Josh, you are right on about the eyes. They do get really skinny in the summer and do not look well at all if you catch them during that time. Now this spring, they looked good. the gills looked fantastic (those I could catch) and the perch looked strong too. I hope these bass keep the bluegills in check and that will be it for most of the fish I put in the pond. I had a real hard time not dropping in two black crappie last night, both around 12"'s. But I decided to make them dinner. 
We will see how this transpires.


----------



## hang_loose (Apr 2, 2008)

ying6, Don't worry about some black crappie in your pond. They don't spawn like the white crappies do. Your predator fish will need some younger fish to eat. So put some structure (Christmas trees, branches etc.) for the spawn to hide in till they get older.


----------



## ying6 (Apr 21, 2004)

The black crappie didn't make it to the pond.. I decided to let them go in the grease. We have 4 or 5 trees in the pond, I also have a nice big branch - from a very large tree that I put in there. I have to figure out how to get the cat tails out now.


----------



## Fishin Finatic (Oct 22, 2010)

Since cattails grow above the water I use Roundup or a generic.
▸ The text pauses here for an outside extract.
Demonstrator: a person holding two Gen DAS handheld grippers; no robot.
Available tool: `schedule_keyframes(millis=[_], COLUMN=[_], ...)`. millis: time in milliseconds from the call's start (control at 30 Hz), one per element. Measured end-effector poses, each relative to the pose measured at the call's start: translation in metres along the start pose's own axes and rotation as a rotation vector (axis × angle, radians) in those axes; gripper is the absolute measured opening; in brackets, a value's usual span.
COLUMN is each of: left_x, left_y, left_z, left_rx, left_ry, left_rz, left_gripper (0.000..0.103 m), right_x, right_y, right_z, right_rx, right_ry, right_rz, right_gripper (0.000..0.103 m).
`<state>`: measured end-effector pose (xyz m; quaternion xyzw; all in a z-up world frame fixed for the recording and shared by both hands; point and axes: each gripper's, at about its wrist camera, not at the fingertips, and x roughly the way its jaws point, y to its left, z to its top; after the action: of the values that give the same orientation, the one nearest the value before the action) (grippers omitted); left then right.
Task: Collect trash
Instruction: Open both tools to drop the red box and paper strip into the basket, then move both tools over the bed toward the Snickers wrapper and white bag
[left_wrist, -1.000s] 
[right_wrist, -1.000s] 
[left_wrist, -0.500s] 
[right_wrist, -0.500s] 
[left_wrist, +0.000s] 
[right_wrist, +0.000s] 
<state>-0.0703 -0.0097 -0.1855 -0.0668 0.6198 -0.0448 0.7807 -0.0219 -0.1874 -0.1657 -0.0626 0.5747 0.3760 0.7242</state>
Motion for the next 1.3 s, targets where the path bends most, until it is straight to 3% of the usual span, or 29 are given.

Just spray the leaves that are above the water. It will kill them clear to the roots. Used to have a big cattail problem. Tried cutting them off underwater and keep them cut off under the water and this worked but too hard for an old man. The roots are almost impossible to pull out and you will never get them all. I spray them and kill them before they seed in the fall. My pond is now cattail free until ducks or geese come in this fall with seeds from another pond. When I see them I just spray them and they die.


----------



## hang_loose (Apr 2, 2008)

^^^Ditto^^^... And I still don't know if its "chiggers" or another type of pest that stay in those cattails, but they will have you scratching for a long time

OOPS, Just re-read this thread...Sorry guys, I forgot to put Rodeo in. I just use Roundup in the driveway and around the borders of the house.


----------



## [email protected] (Dec 22, 2006)

If bass are not a priority, stocking female only bass for bluegill control would be a way to control the overabundance of gills without introducing the problem of managing a bass population...but I'm a little late to the party.

It is illegal to use Roundup on cattails if they're in the water...or within 3' of the water.

There are glysophate based products that are legal...it's not the "active ingredient" that's damaging, it's the surfactants in most of the products not labeled for aquatic use.


----------



## leupy (Feb 12, 2007)

Looks like several of us on here are now felons, not me of course. I just put up a sign saying no cat tails allowed.


----------